**WHAT TO DO:**
Return the listing in full, word for word.

**DATA FOR THIS EXERCISE:**

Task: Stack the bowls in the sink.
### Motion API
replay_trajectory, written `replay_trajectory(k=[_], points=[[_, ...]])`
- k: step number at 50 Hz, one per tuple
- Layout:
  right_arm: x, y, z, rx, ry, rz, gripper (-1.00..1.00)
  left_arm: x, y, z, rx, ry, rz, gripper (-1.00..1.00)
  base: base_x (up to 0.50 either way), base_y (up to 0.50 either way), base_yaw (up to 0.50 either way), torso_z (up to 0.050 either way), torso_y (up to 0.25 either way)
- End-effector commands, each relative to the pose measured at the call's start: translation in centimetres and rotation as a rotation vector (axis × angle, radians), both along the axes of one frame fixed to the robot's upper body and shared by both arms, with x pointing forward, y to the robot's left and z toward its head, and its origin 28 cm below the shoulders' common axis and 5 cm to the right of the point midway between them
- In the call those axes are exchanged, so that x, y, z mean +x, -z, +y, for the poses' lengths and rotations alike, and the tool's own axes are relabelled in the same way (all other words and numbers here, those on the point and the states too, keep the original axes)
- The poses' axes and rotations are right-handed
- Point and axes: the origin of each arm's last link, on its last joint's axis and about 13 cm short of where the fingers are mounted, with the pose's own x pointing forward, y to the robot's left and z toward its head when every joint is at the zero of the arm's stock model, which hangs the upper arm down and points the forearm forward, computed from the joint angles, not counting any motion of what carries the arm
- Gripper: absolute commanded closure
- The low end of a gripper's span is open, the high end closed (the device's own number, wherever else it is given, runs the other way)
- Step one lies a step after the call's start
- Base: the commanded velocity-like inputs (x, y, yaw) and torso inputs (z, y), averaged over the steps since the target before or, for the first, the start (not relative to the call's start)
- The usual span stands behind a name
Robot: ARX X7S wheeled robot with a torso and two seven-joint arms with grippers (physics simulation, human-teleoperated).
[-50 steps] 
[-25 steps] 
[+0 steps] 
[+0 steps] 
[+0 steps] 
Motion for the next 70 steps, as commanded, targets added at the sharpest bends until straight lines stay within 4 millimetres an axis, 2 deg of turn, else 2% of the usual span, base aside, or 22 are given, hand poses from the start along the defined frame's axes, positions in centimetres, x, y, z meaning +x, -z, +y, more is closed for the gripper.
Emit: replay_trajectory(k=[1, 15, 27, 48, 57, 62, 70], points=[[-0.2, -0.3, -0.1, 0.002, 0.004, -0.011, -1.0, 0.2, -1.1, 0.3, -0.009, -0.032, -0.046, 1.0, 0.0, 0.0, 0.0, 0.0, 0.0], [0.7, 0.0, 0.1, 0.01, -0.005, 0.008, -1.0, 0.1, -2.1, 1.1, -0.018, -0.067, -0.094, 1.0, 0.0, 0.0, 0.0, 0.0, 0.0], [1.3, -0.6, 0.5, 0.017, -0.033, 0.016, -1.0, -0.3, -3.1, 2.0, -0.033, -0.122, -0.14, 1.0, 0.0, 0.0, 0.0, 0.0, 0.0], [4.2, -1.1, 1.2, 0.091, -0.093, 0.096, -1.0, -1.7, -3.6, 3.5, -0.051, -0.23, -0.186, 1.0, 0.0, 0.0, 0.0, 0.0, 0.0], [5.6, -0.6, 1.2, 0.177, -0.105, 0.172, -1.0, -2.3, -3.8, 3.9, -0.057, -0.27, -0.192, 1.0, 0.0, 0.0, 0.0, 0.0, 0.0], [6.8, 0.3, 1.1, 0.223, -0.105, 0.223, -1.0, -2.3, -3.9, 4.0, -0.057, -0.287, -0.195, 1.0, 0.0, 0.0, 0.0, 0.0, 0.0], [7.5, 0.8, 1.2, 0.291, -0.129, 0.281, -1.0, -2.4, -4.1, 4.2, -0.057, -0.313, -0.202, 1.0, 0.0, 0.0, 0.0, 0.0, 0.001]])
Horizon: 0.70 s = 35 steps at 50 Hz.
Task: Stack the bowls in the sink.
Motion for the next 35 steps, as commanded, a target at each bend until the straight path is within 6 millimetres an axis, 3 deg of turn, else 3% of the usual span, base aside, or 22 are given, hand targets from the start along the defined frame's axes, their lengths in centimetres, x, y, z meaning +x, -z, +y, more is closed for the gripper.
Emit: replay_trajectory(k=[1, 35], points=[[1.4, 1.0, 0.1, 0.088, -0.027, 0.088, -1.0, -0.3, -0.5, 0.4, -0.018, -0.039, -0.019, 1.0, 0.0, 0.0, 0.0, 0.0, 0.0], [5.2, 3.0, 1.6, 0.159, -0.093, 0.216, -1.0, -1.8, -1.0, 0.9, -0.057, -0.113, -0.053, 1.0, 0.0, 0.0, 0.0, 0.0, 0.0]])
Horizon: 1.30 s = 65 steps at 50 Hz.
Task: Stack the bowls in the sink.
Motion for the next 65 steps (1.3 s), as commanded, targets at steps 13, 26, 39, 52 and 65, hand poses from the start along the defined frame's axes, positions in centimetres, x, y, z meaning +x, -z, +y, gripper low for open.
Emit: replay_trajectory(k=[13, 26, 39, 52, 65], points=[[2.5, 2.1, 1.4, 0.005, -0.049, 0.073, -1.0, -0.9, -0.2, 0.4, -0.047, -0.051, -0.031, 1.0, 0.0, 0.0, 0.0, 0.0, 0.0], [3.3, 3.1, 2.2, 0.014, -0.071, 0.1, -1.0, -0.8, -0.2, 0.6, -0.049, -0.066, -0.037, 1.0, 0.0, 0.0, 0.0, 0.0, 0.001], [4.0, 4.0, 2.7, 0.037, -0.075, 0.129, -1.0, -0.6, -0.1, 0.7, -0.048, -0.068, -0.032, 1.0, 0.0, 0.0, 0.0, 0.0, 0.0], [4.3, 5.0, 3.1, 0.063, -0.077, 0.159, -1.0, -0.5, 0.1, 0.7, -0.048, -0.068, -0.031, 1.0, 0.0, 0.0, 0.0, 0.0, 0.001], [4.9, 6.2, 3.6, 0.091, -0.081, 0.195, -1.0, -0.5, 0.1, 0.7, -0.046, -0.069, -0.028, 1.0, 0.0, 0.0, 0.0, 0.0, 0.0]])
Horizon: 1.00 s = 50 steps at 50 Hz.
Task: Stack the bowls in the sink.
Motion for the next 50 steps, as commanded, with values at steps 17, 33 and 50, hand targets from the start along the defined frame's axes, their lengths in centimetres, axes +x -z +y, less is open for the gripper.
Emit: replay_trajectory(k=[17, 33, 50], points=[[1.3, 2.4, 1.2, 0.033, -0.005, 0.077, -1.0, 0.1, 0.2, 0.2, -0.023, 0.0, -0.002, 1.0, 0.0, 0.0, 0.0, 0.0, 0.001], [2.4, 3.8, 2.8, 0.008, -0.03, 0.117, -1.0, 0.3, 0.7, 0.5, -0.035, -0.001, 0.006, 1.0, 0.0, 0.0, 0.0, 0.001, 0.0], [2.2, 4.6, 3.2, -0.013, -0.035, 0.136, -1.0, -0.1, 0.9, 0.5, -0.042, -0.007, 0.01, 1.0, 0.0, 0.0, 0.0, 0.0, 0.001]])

**EXERCISE ANSWER:**
Task: Stack the bowls in the sink.
### Motion API
replay_trajectory, written `replay_trajectory(k=[_], points=[[_, ...]])`
- k: step number at 50 Hz, one per tuple
- Layout:
  right_arm: x, y, z, rx, ry, rz, gripper (-1.00..1.00)
  left_arm: x, y, z, rx, ry, rz, gripper (-1.00..1.00)
  base: base_x (up to 0.50 either way), base_y (up to 0.50 either way), base_yaw (up to 0.50 either way), torso_z (up to 0.050 either way), torso_y (up to 0.25 either way)
- End-effector commands, each relative to the pose measured at the call's start: translation in centimetres and rotation as a rotation vector (axis × angle, radians), both along the axes of one frame fixed to the robot's upper body and shared by both arms, with x pointing forward, y to the robot's left and z toward its head, and its origin 28 cm below the shoulders' common axis and 5 cm to the right of the point midway between them
- In the call those axes are exchanged, so that x, y, z mean +x, -z, +y, for the poses' lengths and rotations alike, and the tool's own axes are relabelled in the same way (all other words and numbers here, those on the point and the states too, keep the original axes)
- The poses' axes and rotations are right-handed
- Point and axes: the origin of each arm's last link, on its last joint's axis and about 13 cm short of where the fingers are mounted, with the pose's own x pointing forward, y to the robot's left and z toward its head when every joint is at the zero of the arm's stock model, which hangs the upper arm down and points the forearm forward, computed from the joint angles, not counting any motion of what carries the arm
- Gripper: absolute commanded closure
- The low end of a gripper's span is open, the high end closed (the device's own number, wherever else it is given, runs the other way)
- Step one lies a step after the call's start
- Base: the commanded velocity-like inputs (x, y, yaw) and torso inputs (z, y), averaged over the steps since the target before or, for the first, the start (not relative to the call's start)
- The usual span stands behind a name
Robot: ARX X7S wheeled robot with a torso and two seven-joint arms with grippers (physics simulation, human-teleoperated).
[-50 steps] 
[-25 steps] 
[+0 steps] 
[+0 steps] 
[+0 steps] 
Motion for the next 70 steps, as commanded, targets added at the sharpest bends until straight lines stay within 4 millimetres an axis, 2 deg of turn, else 2% of the usual span, base aside, or 22 are given, hand poses from the start along the defined frame's axes, positions in centimetres, x, y, z meaning +x, -z, +y, more is closed for the gripper.
Emit: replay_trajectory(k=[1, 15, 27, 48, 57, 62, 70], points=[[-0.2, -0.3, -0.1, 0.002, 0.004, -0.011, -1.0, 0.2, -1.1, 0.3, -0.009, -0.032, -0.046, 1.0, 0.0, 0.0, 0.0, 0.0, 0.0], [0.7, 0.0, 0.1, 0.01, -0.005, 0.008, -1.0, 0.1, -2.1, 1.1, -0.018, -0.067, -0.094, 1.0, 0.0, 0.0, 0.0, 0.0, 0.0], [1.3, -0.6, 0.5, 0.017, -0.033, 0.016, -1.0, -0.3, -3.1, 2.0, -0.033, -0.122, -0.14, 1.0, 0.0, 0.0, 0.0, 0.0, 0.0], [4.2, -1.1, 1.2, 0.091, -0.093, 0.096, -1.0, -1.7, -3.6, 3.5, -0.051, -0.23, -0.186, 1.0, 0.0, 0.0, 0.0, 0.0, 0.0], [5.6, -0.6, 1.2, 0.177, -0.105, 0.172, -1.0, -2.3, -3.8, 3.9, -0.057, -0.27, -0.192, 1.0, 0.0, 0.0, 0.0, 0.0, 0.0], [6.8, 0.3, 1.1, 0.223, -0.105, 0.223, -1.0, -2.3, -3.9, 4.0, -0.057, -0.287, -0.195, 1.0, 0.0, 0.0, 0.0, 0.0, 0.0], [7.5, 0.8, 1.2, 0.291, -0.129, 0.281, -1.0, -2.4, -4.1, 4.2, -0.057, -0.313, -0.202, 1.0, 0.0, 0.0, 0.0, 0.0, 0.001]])
Horizon: 0.70 s = 35 steps at 50 Hz.
Task: Stack the bowls in the sink.
Motion for the next 35 steps, as commanded, a target at each bend until the straight path is within 6 millimetres an axis, 3 deg of turn, else 3% of the usual span, base aside, or 22 are given, hand targets from the start along the defined frame's axes, their lengths in centimetres, x, y, z meaning +x, -z, +y, more is closed for the gripper.
Emit: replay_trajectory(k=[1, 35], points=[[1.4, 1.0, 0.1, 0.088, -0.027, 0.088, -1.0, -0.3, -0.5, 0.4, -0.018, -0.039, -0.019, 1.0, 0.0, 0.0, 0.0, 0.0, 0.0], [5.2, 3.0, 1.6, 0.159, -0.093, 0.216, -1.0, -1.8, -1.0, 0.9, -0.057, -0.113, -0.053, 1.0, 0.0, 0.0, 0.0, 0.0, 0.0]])
Horizon: 1.30 s = 65 steps at 50 Hz.
Task: Stack the bowls in the sink.
Motion for the next 65 steps (1.3 s), as commanded, targets at steps 13, 26, 39, 52 and 65, hand poses from the start along the defined frame's axes, positions in centimetres, x, y, z meaning +x, -z, +y, gripper low for open.
Emit: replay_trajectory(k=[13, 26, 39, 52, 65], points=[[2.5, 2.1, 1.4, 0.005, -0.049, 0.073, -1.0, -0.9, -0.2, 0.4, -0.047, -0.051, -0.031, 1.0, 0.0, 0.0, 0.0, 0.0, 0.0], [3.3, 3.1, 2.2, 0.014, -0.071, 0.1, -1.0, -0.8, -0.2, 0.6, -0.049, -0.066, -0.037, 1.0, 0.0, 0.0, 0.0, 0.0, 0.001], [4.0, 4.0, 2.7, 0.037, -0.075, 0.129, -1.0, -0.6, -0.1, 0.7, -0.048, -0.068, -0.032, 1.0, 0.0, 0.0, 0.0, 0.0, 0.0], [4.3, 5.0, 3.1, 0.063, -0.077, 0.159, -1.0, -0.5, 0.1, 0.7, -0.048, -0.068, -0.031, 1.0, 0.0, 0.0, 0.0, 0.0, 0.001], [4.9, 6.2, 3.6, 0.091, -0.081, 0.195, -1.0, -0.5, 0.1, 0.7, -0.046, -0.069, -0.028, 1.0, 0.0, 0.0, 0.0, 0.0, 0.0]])
Horizon: 1.00 s = 50 steps at 50 Hz.
Task: Stack the bowls in the sink.
Motion for the next 50 steps, as commanded, with values at steps 17, 33 and 50, hand targets from the start along the defined frame's axes, their lengths in centimetres, axes +x -z +y, less is open for the gripper.
Emit: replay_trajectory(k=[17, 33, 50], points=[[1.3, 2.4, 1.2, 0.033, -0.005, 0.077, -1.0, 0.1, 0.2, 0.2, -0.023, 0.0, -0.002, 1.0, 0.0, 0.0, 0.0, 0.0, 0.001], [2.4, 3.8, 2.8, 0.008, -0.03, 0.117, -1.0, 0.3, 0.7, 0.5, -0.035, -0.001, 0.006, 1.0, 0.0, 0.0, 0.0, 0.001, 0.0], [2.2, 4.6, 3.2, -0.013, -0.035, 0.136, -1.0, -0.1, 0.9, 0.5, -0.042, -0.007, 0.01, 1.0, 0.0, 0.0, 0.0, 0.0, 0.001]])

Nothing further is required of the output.